His name was Franz Jaeggerstaetter but you will not find it in any “Who’s Who’ in the world. He was what would be called a ‘small Austrian farmer’ with a wife and two young children, and when Hitler united Austria to Germany by force in the ‘Anschluss’ of March 1938, he was probably in his early thirties. Franz had only grade school education but he was a man of high intelligence and strict moral principles. He had read and heard the speeches of the Fuhrer; he had studied the Nazi philosophy and he found it impossible to reconcile that philosophy with his Christian convictions. He had come to a very definite decision. Nazism was an immoral code; Hitler was an immoral man; Franz Jaeggerstaetter would never submit to Hitler or his henchmen.

From the time Hitler entered Austria in triumph in 1938, Franz made no secret of his opposition to the Nazi regime. When hail destroyed the crops in the area, including his own, the Government, in order to gain favor with the people, provided disaster relief. Franz refused to accept handouts from the Nazis. Up to 1943 his open contempt for the Nazis was not considered serious as it was confined to his own friends in his native village. (He was popular with the villagers and did not have any enemies.) But in February 1943 everything changed drastically.

An edict was issued that every able-bodied man must join Hitler’s army. When his turn came to be registered in the army, Franz simply said, ” No, I won’t join.” His friends asked him why. He replied, “My conscience will not allow me.” He was advised to talk to his parish priest and the priest explained the difference, in moral theology, between “formal” and “material” cooperation in evil. He told Franz that it would not be wrong to join Hitler’s army as he did not intend to do evil and the consequences if he refused, execution, were so dire that he would morally be excused for doing so.

Franz prayed about it and thought about it, but his conscience remained the same. He would not join. It was the function of the men of the village council to implement the order to join the army, and they told Franz if he joined they would put him in the Medical Corps, so that he would not have to do any killing, but simply look after the wounded. He made his position very clear. ” If I put on the Nazi army uniform, I would  be pretending to agree with Hitler and his policies. I don’t, so it would be a lie in action.”

They got a lawyer to try to convince him of his foolishness. The lawyer asked him: “Franz, has any German or Austrian bishop in a pastoral letter called on Catholics to refuse to join the army or support the war?” “Not that I know of,” responded Franz. “And there are millions of other German and Austrian Catholics who are joining up with no problem of conscience, so what makes you so different?” Franz’s answer was again simple and uncomplicated.

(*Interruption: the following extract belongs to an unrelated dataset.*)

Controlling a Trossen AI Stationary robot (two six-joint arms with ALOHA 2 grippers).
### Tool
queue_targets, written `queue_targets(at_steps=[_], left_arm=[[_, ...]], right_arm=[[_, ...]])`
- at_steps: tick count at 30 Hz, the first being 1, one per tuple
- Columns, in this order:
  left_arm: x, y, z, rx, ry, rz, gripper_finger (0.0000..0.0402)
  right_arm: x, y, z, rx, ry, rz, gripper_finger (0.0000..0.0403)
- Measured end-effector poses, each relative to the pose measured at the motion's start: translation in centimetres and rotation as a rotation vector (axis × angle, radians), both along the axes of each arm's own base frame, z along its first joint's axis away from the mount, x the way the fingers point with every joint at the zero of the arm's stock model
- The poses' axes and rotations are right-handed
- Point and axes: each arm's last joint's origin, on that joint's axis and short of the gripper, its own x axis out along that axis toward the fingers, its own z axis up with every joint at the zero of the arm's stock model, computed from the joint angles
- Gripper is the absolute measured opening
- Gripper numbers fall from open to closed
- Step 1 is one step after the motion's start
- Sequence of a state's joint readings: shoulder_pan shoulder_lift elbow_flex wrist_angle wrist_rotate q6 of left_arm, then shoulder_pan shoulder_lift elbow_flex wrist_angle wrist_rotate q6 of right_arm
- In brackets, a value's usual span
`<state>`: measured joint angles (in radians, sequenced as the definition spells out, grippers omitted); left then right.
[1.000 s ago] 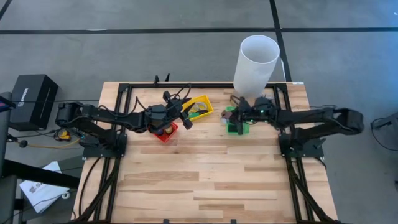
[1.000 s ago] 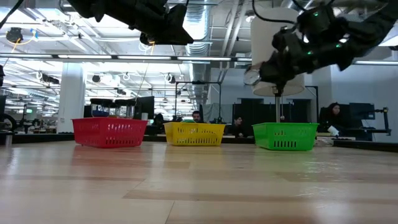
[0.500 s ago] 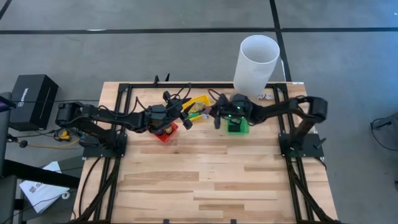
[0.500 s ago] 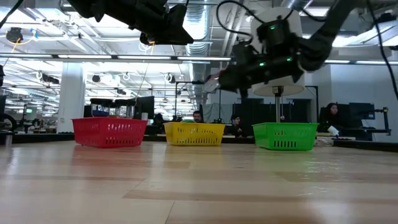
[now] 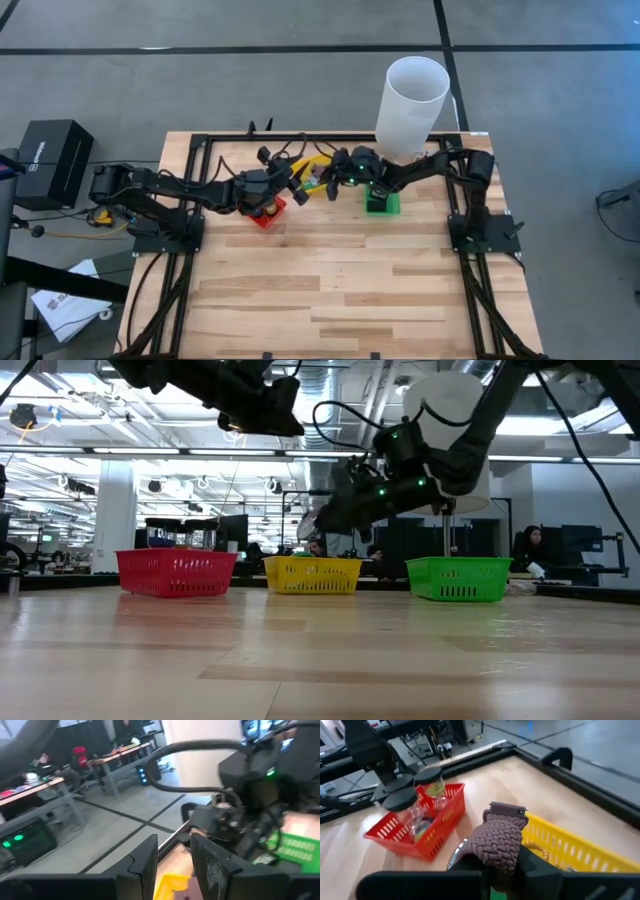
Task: Pick & Place Office items
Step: Put the brown watch into the yellow basket
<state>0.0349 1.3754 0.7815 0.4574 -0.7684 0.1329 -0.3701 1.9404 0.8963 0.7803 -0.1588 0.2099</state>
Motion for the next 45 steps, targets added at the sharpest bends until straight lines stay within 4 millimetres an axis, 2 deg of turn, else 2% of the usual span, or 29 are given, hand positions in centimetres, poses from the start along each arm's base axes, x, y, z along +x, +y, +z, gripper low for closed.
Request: queue_targets(at_steps=[6, 13, 17, 27, 35, 45], left_arm=[[-0.1, 0.1, -0.2, 0.005, 0.022, 0.035, 0.0111], [-0.1, 0.1, -0.2, 0.005, 0.021, 0.035, 0.0111], [-0.1, 0.1, -0.2, 0.005, 0.021, 0.035, 0.0111], [-0.1, 0.1, -0.2, 0.005, 0.020, 0.035, 0.0111], [-0.1, 0.1, -0.2, 0.005, 0.020, 0.035, 0.0111], [-0.1, 0.1, -0.2, 0.005, 0.020, 0.034, 0.0111]], right_arm=[[-0.2, 0.0, -0.3, -0.014, 0.060, -0.009, 0.0016], [-0.4, -0.5, -0.6, -0.054, 0.119, -0.207, 0.0017], [-0.4, -0.7, -0.5, -0.071, 0.117, -0.260, 0.0017], [-0.5, -1.8, -0.8, -0.045, 0.231, -0.289, 0.0034], [-0.6, -1.9, -0.9, -0.035, 0.235, -0.275, 0.0084], [-0.9, -1.6, -1.5, -0.015, 0.314, -0.256, 0.0196]])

He said, ” I guess they don’t have the grace to see it as I do, but I do have the grace and my conscience tells me I cannot join.”

Franz Jaeggerstaetter was executed as a traitor on August 9, 1943 – a solitary witness to truth!

All this seems so very far away from us both in time and space that we might see very little practical connection between the problem which Franz faced and any personal situation of our own. But let’s make a few changes in the actors, the details and the year. It is 1983 and you are a builder or an electrician or an engineer. Your company gives you the job of working on a new clinic. When you have studied the plans and asked a few questions, you find it is to be an abortion clinic. What would you do? To refuse to cooperate would mean losing your job. A moral theologian would probably advise you that, under the circumstances, you could go ahead and build this house of death. After all, you are not going to perform any abortions. And of course you would never do such a thing! But just building the clinic in which others will deal out death to unborn babies, well, that’s different, or is it? If you could call Franz on the phone, what would his answer be?

We could apply the same principle to countless situations germane to the abortion issue, don’t compromise with evil even on the periphery! I think it is the Ojibwas Indians who have this wonderful saying in their folklore, “Cowards walk in crowds; the brave in single file.” Think about it!